I'm pretty sure you're wrong about the xkcd example.

He doesn't just look at the number of characters in the four words. He reckons 11 bits of entropy per word and doesn't operate at the letter level at all. If those words were picked at random from a list of ~2000 words then the entropy estimate is correct.

I don't know where he actually got those words from. Maybe he just pulled them out of his head, in which case the effective entropy might be higher or lower. To get a bit of a handle on this, I found something on the internet that claims to be a list of the 2000ish most common English words (the actual figure is 2265, as it happens) and

  • checked whether the xkcd words are in the list ("correct" and "horse" are, "battery" and "staple" aren't)
  • generated some quadruples of random words from the list to see whether they feel stranger than the xkcd set (which, if true, would suggest that maybe he picked his by a process with less real entropy than picking words at random from a set of 2000). I got: result lie variety work; fail previously anything weakness; experienced understand relative efficiency; ear recognize list shower; classroom inflation space refrigerator. These feel to me about as strange as the xkcd set.

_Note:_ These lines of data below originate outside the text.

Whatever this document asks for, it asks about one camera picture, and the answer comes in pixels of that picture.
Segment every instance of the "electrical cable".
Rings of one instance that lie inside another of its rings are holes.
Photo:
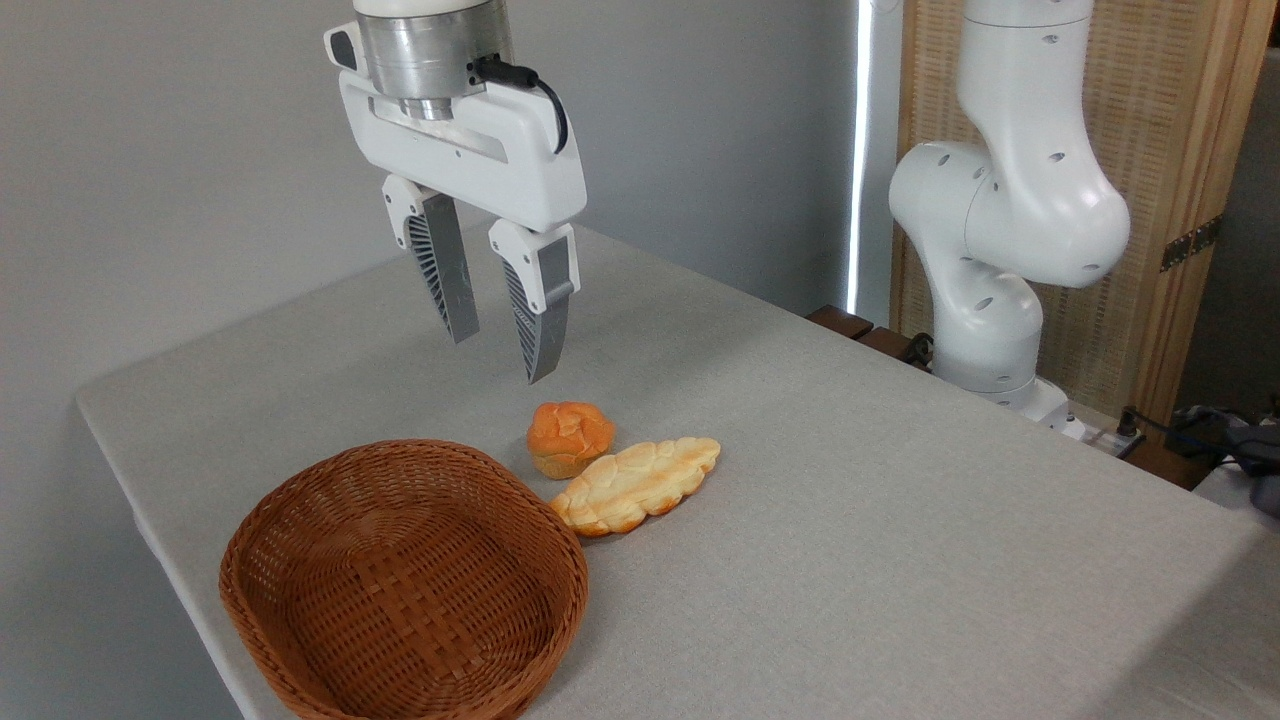
[[[1248,454],[1248,452],[1242,452],[1239,450],[1239,445],[1252,443],[1252,445],[1261,445],[1261,446],[1266,446],[1266,447],[1280,447],[1280,443],[1275,443],[1275,442],[1270,442],[1270,441],[1265,441],[1265,439],[1248,439],[1245,442],[1238,443],[1238,446],[1234,446],[1234,447],[1233,446],[1226,446],[1226,445],[1219,445],[1219,443],[1213,443],[1213,442],[1207,442],[1207,441],[1199,439],[1197,437],[1193,437],[1193,436],[1189,436],[1189,434],[1185,434],[1185,433],[1180,433],[1180,432],[1175,430],[1174,428],[1170,428],[1169,425],[1165,425],[1162,423],[1157,423],[1156,420],[1152,420],[1151,418],[1148,418],[1148,416],[1143,415],[1142,413],[1139,413],[1132,405],[1126,406],[1124,409],[1124,415],[1130,415],[1132,418],[1137,418],[1138,420],[1142,420],[1143,423],[1151,425],[1156,430],[1158,430],[1161,433],[1165,433],[1166,436],[1169,436],[1171,438],[1178,438],[1178,439],[1180,439],[1180,441],[1183,441],[1185,443],[1194,445],[1197,447],[1202,447],[1204,450],[1208,450],[1211,452],[1216,452],[1219,455],[1224,455],[1224,456],[1230,455],[1231,457],[1235,457],[1238,460],[1248,460],[1251,462],[1258,462],[1258,464],[1265,465],[1265,466],[1274,465],[1275,464],[1275,459],[1274,457],[1262,457],[1260,455],[1252,455],[1252,454]],[[1125,418],[1121,416],[1120,424],[1121,425],[1125,424]]]
[[[476,77],[485,82],[541,90],[547,95],[547,99],[552,101],[552,108],[556,110],[557,143],[554,154],[559,155],[561,150],[564,150],[564,146],[568,145],[568,115],[564,113],[564,104],[561,102],[559,95],[552,90],[552,86],[538,77],[536,70],[524,65],[504,63],[498,55],[479,58],[467,65],[467,69],[475,70]]]
[[[556,127],[559,128],[559,142],[556,145],[556,154],[559,155],[559,151],[564,150],[564,146],[568,145],[568,115],[564,114],[564,105],[559,101],[559,95],[556,95],[552,86],[539,78],[538,88],[547,94],[547,97],[552,101],[552,108],[556,109]]]

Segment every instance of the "table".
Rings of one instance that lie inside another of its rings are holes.
[[[618,447],[724,452],[672,514],[585,543],[586,618],[527,717],[1280,716],[1274,534],[586,229],[559,369],[526,386],[484,241],[460,346],[404,258],[78,393],[246,717],[291,717],[218,600],[259,498],[396,437],[479,447],[549,498],[524,430],[570,398]]]

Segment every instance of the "brown woven basket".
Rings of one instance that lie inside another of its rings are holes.
[[[232,537],[223,606],[305,719],[516,717],[586,607],[577,538],[462,445],[388,441],[319,462]]]

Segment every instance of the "bread roll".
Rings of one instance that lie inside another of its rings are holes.
[[[710,438],[641,442],[591,462],[550,506],[580,536],[627,533],[698,492],[719,452]]]

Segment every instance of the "white robotic arm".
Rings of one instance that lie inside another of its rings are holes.
[[[1036,377],[1043,311],[1023,278],[1084,287],[1119,261],[1129,210],[1084,128],[1093,0],[968,0],[960,105],[987,149],[913,149],[890,206],[924,264],[934,374],[1056,429],[1066,396]]]
[[[559,99],[511,58],[504,0],[355,0],[357,22],[325,33],[356,143],[392,173],[383,200],[419,260],[454,342],[479,331],[454,199],[500,219],[525,370],[556,368],[568,296],[581,287],[573,228],[586,205],[577,142]],[[502,81],[515,85],[499,85]]]

So I'm pretty willing to believe that the xkcd words really do have ~11 independent bits of entropy each.

In your local community's procedure, I worry about "finding a very long sentence". Making it up, or finding it somewhere else? The total number of sentences in already-existing English text is probably quite a lot less than 2^44, and I bet there isn't that much entropy in your choice of which letter to pick from each word.

Replies from: adamShimi
comment by adamShimi · 2020-02-07T14:07:05.164Z · LW(p) · GW(p)

You're right. I was thinking on the level of letters, but the fact that he gives the same number of bits of entropy to four quite different words should have alerted me. And with around 2000 common words to choose from, the entropy is indeed around 11 bits per word.

Thanks for the correction!

(For our local password, the sentences tends to be created, to avoid some basic dictionary attacks, and they tends to be complex and full of puns. But you might be right about the entropy loss in this case.

comment by M. Y. Zuo · 2023-05-15T16:31:08.405Z · LW(p) · GW(p)

Deriving from first principles is always correct but much harder. 

But theoretically it's possible for someone to be an expert in nothing, except the basic fundamental principles of electromagnetism, the weak and strong nuclear force, gravity, etc..., and derive everything in logical sequence from vibrating electrons on up. 

Though this definitely would require a very unusual amount of competence. 

For a real world complex software program, like Excel, figuring this out would be worthy of a nobel prize.